Intensive research is carried out by several pharmaceutical companies in order to develop a disease modifying drug for Alzheimer’s disease (AD). The development of drug candidates which reduce Aß and tau in the brain seems particularly promising. These drugs and the characteristics of AD raise a number of ethical challenges. In this report we analyze these challenges in relation to priority setting and the diagnostic measures associated with these drugs. The former analysis draws primarily on the Swedish ethical platform for health care priority setting, whereas the latter draws on the guidelines for screening developed by the National Board of Health and Welfare.
Although the effect of the new drugs is likely to have an impact on relatives of people with AD, it is our interpretation that the Swedish ethical platform leaves no room for such considerations.
In relation to the effect of the drugs there is also reason to pay special attention to the extent to which the surrogate measures used in the clinical studies are of clinical relevance.

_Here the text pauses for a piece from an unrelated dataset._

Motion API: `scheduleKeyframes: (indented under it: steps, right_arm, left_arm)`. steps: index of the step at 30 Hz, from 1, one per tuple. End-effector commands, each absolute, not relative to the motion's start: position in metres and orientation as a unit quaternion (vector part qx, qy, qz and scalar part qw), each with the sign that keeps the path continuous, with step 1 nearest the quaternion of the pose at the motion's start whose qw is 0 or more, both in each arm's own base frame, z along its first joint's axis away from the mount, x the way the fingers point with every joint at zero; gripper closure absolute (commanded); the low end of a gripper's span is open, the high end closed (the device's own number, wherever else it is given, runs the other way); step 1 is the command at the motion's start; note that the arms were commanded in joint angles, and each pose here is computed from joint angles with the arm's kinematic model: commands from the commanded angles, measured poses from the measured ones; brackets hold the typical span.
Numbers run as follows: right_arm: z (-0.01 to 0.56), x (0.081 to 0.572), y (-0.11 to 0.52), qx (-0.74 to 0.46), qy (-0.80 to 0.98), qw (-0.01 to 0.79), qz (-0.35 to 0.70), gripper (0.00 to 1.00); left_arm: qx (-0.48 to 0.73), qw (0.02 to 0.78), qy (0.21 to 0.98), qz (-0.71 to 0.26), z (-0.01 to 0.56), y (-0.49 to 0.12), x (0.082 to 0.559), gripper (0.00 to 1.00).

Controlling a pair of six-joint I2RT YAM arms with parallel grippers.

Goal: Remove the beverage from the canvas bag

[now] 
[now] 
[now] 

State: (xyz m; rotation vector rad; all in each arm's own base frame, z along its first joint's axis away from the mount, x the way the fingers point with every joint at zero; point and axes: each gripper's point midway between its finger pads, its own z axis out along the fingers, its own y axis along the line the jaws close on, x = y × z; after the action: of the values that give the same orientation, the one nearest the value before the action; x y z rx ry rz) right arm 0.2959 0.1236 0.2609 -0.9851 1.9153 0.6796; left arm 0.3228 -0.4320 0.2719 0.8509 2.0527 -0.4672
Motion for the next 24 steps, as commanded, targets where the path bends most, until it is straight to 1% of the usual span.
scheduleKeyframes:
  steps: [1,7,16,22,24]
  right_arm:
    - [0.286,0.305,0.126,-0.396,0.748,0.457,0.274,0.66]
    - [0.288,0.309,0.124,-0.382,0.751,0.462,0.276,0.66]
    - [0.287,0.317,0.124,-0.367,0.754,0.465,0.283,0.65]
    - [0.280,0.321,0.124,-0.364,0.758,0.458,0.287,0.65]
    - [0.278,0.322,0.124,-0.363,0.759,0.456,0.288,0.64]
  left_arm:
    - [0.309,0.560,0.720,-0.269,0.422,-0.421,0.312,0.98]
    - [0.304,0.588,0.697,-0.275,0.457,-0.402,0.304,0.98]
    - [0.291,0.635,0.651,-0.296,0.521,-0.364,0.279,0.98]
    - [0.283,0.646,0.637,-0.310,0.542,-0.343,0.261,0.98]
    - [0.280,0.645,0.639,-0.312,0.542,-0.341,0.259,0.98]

When it comes to aggregating benefits across individuals, it is our interpretation that the platform does not allow aggregation of patient benefits in such a way. This means that the fact that people with AD constitute a large group of patients does not in itself constitute a reason for giving this group a higher priority. The ethical platform rather seems to prescribe that the effect must be assessed with regard to how it accrues to each individual. In a scenario where the budgetary impact becomes so great that decision makers need to prioritize within the group, it seems that there are no relevant criteria for these priorities.
AD is a condition with a very high degree of severity. However, as the new drugs are targeting the preclinical or Mild Cognitive Impairment (MCI) phase, the severity of the condition should be decreased with respect to the likelihood of actually developing AD. The severity of the condition thus becomes different for drugs that aim at the preclinical phase, those that aim at the MCI phase and those that aim at clinical stages of AD.
Solidarity considerations in the platform prescribes that people with AD may be less able than other patient groups to communicate their needs, they should therefore be given special consideration. However, this does not mean a higher priority but to stress that people with AD have the same right to health care as other groups with similar needs.
Population screening for AD is associated with several problems. There are general problems with screening from, for example, an autonomy point of view. But there are also problems related to the fact that current methods of risk stratification are so unreliable, which in turn results in false negatives (with risk of undertreatment) and false positives (with risk of overtreatment).
Screening in the MCI phase has (in addition to the problems that come with population screening) problems with inequality and arbitrariness. When the clinical phase begins, there is no longer any point with screening: the later the identification, the less potential treatment benefits compared to standard diagnostics.
It is our overall assessment that the new drugs must generate large health benefits for people at risk of developing AD in order to be eligible for general funding and to justify the ethical costs that come with current diagnostic methods.